I visited Bus-les-Artois last autumn with members of Bradford WW1 Group. We were in France to unveil a Bradford Pals memorial on the Serre Road, marking the centenary of the end of the Battle of the Somme, and it felt particularly poignant to call at ‘Bus’, where so many Pals spent their final days. The village mayor, Ghislain Lobel, showed us the old barn which was converted into a cinema, where the soldiers would have watched silent films, and another barn where some of the men slept. It still contains a shell case fashioned in a candle-holder, a smut of candle smoke visible on the wall above.

The carvings of soldiers’ names and drawings in the soft stone church walls are fading, but I could make out ‘W. Yorks’ and caught my breath as I thought of local men clinging to their final hours of freedom.

Inside the church was a fascinating display of photographs of soldiers going about their duties in the village - sharpening bayonets, washing and ‘de-lousing’ uniforms in tin tubs and hanging their socks on a wall behind the church.

The scrapbook of photos, assembled by a villager during the war, offers a rare glimpse into life behind the scenes of the Front. There’s a charming picture of Maori soldiers doing the ‘Haka’, a New Zealand dressing station in nearby woodland, and poignant images of animals used in the war, including a faithful dog lying at the grave of a soldier in his regiment.

Housed in a shed at the end of a row of cottages is a bewildering array of items the men left behind, including toothbrushes, helmets, petrol cans, binoculars, stretchers, shells and shell carriers. “It’s as if they’d just left,” said Bradford WW1 Group founder Geoff Barker.

Two Bradford Pals billeted at 'Bus' never made it to the front line. Private Herbert Crimmins and Private Arthur Wild had been on ration duties, carrying water, ammunition and other stores. At noon on June 30 the ration party's officer, Second Lieutenant JR Thornton, issued orders for the following day: the men were to parade at 6pm that day, ready to proceed to the trenches.

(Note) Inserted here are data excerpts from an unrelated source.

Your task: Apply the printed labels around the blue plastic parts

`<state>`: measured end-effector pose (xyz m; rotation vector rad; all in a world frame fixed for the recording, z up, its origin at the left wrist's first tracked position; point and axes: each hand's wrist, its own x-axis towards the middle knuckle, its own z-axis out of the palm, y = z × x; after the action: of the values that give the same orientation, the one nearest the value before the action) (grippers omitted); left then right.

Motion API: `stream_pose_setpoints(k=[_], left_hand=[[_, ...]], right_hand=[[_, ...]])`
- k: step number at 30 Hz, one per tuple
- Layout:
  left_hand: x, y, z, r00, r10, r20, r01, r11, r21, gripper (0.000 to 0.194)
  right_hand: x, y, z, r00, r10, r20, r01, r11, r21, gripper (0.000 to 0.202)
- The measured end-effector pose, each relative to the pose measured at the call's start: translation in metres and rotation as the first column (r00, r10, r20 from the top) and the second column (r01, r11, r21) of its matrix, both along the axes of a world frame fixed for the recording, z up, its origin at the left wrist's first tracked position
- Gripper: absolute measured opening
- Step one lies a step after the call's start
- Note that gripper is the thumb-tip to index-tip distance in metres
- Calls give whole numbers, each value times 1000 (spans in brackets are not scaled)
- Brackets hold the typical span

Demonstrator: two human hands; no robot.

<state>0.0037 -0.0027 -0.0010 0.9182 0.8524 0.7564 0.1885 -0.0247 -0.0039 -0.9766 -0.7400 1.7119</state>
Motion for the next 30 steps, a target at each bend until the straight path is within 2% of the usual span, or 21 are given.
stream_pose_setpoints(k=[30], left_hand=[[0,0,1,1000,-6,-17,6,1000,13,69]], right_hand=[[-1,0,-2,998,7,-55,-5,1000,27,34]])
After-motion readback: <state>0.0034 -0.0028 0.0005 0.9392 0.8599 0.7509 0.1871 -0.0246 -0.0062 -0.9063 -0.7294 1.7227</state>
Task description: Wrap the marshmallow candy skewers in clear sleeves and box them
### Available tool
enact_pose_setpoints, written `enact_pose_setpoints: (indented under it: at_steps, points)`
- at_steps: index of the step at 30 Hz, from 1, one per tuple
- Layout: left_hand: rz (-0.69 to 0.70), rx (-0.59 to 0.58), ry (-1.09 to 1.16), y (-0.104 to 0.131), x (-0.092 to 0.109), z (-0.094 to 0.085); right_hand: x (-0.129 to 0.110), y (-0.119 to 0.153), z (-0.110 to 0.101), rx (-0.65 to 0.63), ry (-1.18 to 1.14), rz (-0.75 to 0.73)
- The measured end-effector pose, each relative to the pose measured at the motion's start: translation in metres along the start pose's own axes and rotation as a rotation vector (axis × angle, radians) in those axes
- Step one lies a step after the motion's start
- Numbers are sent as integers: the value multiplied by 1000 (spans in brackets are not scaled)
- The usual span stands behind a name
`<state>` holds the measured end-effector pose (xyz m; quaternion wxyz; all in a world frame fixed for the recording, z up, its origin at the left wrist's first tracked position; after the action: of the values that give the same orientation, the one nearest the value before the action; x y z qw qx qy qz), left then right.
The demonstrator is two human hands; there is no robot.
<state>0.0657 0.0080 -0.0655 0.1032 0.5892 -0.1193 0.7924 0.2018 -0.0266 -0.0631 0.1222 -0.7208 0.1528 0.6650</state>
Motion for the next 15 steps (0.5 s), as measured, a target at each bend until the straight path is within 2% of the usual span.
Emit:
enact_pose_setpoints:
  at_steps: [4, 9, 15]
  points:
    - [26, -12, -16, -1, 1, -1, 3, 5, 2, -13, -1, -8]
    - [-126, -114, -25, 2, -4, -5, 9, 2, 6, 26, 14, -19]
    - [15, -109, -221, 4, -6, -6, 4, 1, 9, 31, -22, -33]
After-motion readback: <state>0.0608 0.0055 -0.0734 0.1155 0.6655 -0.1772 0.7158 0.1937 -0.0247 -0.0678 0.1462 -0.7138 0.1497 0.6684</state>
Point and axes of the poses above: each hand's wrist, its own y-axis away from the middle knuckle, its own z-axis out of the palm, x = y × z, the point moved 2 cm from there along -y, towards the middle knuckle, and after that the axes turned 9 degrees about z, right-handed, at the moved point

That afternoon Crimmins and Wild went to an estaminet in the village, knocking back a few drinks and no doubt trying to forget, albeit briefly, about what was to come the next day. The men later wandered along a road a few miles before falling asleep in a field - missing the roll call at 6pm. They awoke at dusk and, afraid to return to camp, walked on to the villages of Beauquesne and Vignacourt. Three days later the pair gave themselves up to the Military Police and on August 16 they appeared before a Field Court Martial. Despite recommendations for clemency based on good character reports from their officer, both men were found guilty of desertion and executed by firing squad. They are buried at Vieille Chappelle Cemetery.

In 'Bus' stands a Bradford Pals memorial installed last summer by a group of Bradford City supporters. The group, called Bus to Bradford, raised £3,000 for the stone and unveiled it at a ceremony attended by the Bus-les-Artois mayor and French Army veterans. Early on July 1 last year - the centenary of the first day of the Somme - the group followed the Pals’ footsteps along a four-mile route to Colincamps, gathering at Monk Trench, facing Serre. At 7.30am, a Bradford Pals officer’s whistle blew, echoing the signal 100 years previously for the men to go over the top.

The Somme Offensive, fought by British and French armies against the Germans, took place between July 1 and November 18, 1916 north of the River Somme. The largest First World War battle on the Western Front saw more than one million men wounded or killed. The first day alone claimed almost 60,000 casualties. Of the 2,000 First Bradford Pals emerging from the trenches together that day, 1,770 were killed or wounded before lunchtime.

The few who returned to Bus-les-Artois were shattered and shellshocked. But they had fond memories of those late June days in ‘Bus’. Survivors of the conflict would later return there on battlefield pilgrimages, heading to the cafe for a fry-up, their thoughts wandering back to sunny afternoons spent washing socks and carving their names into the church walls.